5) When the next gas is pressurized and passes through the inner coil, it liquefies and is at
an even lower temperature. The second liquid goes on to cool the next gas and so on.
6) Step by step, the liquefied gases become colder and colder. Each one is used to lower the
temperature of the next gas sufficiently for it to liquefy. In the final stage, where
hydrogen gas is cooled, the idea was to put it under enormous pressure, 180 times
atmospheric pressure, and then suddenly release it through a valve.
7) This would trigger a massive drop in temperature, sufficient to turn hydrogen gas into
liquid hydrogen at minus-252 degrees, just 21 degrees above absolute zero.
8) Liquid helium was produced by Onnes, the Nobel prize winner for reaching minus-268
degrees Celsius, just five degrees above absolute zero.

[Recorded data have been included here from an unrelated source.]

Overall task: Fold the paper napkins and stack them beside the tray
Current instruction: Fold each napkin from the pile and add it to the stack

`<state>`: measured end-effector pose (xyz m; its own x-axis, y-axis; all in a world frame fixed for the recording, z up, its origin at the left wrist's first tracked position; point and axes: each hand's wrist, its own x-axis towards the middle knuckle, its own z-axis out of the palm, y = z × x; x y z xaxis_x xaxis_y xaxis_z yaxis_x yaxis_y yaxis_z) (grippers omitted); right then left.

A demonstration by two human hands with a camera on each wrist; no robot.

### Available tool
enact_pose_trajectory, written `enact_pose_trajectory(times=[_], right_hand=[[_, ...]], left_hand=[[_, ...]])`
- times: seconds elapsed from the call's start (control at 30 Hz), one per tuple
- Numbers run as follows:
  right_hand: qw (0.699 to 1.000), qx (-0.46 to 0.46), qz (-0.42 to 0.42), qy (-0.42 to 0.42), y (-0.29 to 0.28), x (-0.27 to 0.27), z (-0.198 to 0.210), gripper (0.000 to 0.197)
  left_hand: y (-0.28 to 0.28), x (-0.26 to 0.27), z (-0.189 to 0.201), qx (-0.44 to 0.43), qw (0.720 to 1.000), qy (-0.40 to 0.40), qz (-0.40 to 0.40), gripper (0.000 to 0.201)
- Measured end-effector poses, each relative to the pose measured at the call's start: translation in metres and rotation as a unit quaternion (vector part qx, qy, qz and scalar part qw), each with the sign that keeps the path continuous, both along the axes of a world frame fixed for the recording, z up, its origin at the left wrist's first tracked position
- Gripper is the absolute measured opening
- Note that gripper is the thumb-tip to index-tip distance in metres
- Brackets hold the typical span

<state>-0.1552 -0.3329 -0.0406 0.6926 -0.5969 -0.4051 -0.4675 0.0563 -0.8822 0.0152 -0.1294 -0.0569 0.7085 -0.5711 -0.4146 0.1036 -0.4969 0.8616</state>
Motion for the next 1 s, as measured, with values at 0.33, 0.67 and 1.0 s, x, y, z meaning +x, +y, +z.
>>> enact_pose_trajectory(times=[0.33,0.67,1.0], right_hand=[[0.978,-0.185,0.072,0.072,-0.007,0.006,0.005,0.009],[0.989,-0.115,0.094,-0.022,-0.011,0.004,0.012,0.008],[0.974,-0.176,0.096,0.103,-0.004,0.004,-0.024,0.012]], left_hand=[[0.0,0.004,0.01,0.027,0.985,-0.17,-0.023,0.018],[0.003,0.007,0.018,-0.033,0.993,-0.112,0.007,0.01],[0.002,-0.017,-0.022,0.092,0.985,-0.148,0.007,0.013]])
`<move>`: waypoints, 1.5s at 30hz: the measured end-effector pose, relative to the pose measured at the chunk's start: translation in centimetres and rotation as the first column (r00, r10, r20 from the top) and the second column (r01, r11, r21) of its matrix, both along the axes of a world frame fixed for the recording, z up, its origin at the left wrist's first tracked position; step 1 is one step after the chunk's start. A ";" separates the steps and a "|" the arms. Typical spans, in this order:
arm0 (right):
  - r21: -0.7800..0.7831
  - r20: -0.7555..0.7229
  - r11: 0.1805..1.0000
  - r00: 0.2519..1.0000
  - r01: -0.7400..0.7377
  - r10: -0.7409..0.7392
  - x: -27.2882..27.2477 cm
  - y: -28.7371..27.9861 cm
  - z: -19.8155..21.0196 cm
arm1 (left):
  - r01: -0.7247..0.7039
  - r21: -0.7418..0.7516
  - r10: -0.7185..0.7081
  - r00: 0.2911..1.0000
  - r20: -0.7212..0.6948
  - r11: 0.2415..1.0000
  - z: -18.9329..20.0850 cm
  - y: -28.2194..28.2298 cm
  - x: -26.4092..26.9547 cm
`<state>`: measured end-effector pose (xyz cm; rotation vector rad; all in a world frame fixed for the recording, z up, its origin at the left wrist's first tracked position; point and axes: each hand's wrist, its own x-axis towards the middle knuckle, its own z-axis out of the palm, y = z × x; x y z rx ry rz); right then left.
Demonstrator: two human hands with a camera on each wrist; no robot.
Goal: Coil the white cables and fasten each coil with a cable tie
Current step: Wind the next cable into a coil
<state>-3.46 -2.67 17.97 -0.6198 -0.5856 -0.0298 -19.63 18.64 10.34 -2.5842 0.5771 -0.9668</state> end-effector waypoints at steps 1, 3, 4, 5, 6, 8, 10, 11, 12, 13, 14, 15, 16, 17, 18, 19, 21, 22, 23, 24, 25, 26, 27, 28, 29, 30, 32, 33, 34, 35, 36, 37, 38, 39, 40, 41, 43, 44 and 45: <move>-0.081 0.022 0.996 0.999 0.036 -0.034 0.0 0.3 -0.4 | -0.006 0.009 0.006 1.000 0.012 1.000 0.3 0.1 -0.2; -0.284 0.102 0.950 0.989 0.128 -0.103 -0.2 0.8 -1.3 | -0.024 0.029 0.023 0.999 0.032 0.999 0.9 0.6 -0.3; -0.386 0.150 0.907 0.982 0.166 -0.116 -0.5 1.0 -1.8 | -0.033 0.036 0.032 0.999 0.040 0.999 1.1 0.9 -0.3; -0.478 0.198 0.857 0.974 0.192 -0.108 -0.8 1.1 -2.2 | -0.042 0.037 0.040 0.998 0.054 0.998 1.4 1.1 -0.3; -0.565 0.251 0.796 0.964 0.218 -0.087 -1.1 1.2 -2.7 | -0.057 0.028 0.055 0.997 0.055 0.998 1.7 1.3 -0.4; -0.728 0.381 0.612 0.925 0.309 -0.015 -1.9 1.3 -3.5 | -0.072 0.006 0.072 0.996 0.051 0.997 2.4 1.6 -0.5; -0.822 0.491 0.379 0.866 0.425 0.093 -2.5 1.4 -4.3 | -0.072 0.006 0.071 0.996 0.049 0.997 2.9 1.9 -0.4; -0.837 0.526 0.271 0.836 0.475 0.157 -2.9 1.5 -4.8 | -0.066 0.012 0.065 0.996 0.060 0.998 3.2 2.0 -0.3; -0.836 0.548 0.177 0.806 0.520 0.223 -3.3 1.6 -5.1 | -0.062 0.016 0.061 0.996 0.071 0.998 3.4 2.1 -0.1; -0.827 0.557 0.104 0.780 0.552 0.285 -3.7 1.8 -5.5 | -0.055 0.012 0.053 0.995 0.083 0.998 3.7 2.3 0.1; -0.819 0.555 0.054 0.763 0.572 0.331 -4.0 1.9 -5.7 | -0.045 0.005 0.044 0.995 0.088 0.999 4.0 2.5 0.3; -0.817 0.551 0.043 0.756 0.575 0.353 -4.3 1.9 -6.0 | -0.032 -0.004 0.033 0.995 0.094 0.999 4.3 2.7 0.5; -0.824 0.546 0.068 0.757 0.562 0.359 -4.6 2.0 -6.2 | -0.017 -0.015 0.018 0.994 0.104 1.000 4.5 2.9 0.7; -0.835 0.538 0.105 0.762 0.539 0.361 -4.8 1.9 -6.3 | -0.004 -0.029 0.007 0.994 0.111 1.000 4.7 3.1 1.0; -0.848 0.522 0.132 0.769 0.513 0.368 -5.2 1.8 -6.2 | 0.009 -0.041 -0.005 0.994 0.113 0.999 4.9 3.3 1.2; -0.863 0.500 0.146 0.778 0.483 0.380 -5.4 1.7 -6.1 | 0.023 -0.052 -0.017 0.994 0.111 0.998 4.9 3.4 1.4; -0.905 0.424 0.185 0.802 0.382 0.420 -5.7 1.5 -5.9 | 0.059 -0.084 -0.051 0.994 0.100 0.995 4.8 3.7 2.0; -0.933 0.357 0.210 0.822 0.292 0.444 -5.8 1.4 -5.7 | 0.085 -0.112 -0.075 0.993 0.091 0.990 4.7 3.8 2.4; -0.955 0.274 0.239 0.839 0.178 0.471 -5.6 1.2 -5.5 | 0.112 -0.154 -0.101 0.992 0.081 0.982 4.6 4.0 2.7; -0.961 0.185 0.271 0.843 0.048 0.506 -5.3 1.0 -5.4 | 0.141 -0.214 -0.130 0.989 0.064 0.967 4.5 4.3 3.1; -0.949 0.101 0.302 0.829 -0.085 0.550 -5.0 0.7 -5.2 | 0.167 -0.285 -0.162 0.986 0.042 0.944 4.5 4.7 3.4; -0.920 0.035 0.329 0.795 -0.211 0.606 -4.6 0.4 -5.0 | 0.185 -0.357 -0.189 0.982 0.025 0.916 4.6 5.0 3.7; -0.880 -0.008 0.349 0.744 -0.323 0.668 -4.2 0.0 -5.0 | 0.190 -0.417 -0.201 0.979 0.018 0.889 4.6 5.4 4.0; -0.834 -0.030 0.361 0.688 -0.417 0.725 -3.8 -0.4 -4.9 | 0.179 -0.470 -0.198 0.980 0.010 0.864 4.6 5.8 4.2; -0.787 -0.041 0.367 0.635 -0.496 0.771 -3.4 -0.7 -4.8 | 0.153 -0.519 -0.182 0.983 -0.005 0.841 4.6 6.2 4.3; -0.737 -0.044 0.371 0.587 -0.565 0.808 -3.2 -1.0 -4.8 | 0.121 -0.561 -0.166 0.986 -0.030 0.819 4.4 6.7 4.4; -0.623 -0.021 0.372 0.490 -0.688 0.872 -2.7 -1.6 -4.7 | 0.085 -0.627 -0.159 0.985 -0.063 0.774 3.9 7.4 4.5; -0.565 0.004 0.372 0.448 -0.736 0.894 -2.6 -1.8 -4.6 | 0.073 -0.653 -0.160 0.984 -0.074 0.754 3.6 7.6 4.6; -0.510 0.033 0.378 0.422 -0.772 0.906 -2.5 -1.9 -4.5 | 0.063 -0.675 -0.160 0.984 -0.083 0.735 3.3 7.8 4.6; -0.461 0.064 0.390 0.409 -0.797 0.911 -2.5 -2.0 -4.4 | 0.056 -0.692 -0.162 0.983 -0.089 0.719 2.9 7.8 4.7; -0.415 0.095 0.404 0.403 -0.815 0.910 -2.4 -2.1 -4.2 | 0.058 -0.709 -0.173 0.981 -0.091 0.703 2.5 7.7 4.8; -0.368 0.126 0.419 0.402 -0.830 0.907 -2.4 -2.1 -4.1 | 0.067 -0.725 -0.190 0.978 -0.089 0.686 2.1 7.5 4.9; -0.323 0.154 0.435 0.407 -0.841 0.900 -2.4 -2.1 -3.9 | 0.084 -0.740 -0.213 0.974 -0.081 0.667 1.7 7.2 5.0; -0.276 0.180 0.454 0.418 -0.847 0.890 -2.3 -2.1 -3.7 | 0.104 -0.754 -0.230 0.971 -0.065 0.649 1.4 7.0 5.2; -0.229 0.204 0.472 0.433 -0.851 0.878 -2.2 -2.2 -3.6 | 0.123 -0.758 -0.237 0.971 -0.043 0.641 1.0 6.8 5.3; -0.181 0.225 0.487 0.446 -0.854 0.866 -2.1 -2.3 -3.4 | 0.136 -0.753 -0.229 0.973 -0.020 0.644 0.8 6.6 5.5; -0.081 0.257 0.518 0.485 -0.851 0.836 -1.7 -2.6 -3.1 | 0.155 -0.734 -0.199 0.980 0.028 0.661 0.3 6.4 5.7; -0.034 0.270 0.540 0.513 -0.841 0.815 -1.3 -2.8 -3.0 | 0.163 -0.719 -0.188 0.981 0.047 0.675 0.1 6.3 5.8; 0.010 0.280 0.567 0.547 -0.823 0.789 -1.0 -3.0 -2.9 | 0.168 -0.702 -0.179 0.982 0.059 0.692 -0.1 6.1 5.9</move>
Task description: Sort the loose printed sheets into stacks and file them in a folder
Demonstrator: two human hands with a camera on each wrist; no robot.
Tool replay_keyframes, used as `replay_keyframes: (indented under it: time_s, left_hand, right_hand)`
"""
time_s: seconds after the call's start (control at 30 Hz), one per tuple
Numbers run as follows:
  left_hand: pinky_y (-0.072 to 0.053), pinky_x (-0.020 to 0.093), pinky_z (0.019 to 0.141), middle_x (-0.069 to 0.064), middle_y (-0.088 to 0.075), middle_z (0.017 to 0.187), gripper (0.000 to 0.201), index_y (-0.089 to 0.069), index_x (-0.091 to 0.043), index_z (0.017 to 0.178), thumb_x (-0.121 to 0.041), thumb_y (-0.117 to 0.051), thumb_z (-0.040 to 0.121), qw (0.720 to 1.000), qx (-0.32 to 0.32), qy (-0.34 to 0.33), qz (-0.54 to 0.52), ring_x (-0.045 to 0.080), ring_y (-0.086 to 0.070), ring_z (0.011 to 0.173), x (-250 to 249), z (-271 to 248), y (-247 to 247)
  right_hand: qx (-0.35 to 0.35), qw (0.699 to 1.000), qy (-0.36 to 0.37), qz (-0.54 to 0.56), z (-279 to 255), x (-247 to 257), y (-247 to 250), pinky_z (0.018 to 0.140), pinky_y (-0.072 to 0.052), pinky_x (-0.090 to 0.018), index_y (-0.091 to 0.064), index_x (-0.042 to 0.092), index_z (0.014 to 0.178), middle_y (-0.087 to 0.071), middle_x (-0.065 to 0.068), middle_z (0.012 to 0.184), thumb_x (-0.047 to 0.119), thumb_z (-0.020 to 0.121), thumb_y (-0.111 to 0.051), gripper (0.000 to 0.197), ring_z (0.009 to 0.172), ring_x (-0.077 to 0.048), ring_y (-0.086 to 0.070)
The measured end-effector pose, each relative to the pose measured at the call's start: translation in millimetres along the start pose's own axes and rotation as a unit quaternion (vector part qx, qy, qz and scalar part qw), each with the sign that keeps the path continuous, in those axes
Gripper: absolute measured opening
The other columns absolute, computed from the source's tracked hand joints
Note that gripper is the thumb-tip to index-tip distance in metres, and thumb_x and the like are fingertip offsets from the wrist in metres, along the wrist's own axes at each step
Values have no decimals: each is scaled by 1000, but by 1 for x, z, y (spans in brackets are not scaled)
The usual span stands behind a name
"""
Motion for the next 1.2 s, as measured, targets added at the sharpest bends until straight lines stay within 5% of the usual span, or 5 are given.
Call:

9) He also invented a new word for a new phenomenon called superconductivity which how
materials conduct electricity at very low temperatures. They observed, in a sample of
mercury, that at around four degrees above absolute zero, all resistance to the flow of
electricity abruptly vanished.

10) In the 1930s, another strange phenomenon was observed at even lower temperatures.
This rapidly evaporating liquid helium cools until, at two degrees above absolute zero, a
dramatic transformation takes place.


11) Suddenly the bubbling stops and that the surface of the liquid helium is completely still.
The temperature is actually being lowered even further now, but nothing in particular is
happening. Well, this is really one of the great phenomena in 20th century physics. The
liquid helium had turned into a superfluid which displays some really odd properties.
12) Superfluid helium can do things we might have believed impossible. It appears to defy
gravity. A thin film can climb walls and escape its container. This is because a superfluid
has zero viscosity.

13) It can even produce a frictionless fountain, one that never stops flowing. Superfluidity
and superconductivity were baffling concepts for scientists. New, radical theories were
needed to explain them.

14) In the 1920s, quantum theory was emerging as the best hope of understanding these
strange phenomena. Its central idea was that atoms do not always behave like individual
particles, sometimes they merge together and behave like waves. They can also be
particles and waves at the same time.

15) Einstein predicted that, on reaching extremely low temperatures, just a hair above
absolute zero, it might be possible to produce a new state of matter that followed
quantum rules.

16) It would not be a solid or liquid or gas. It was given a name almost as strange as its
properties, a Bose-Einstein condensate.

17) Under certain circumstances, if you cool atoms far enough, to extremely low
temperatures, they undergo a very strange transformation; they undergo an identity crisis.

18) At very low temperatures, the size of these packets gets longer and longer and longer.
And then suddenly, if you get them cold enough, they start overlapping.

19) Hydrogen such a great atom to use because it has light mass. That means that the atoms
will condense at a higher temperature than other atoms would.

20) The atoms interact with each other very, very weakly. All the signals seem to be pointing
to the fact that hydrogen was the atom for getting to Bose-Einstein condensation.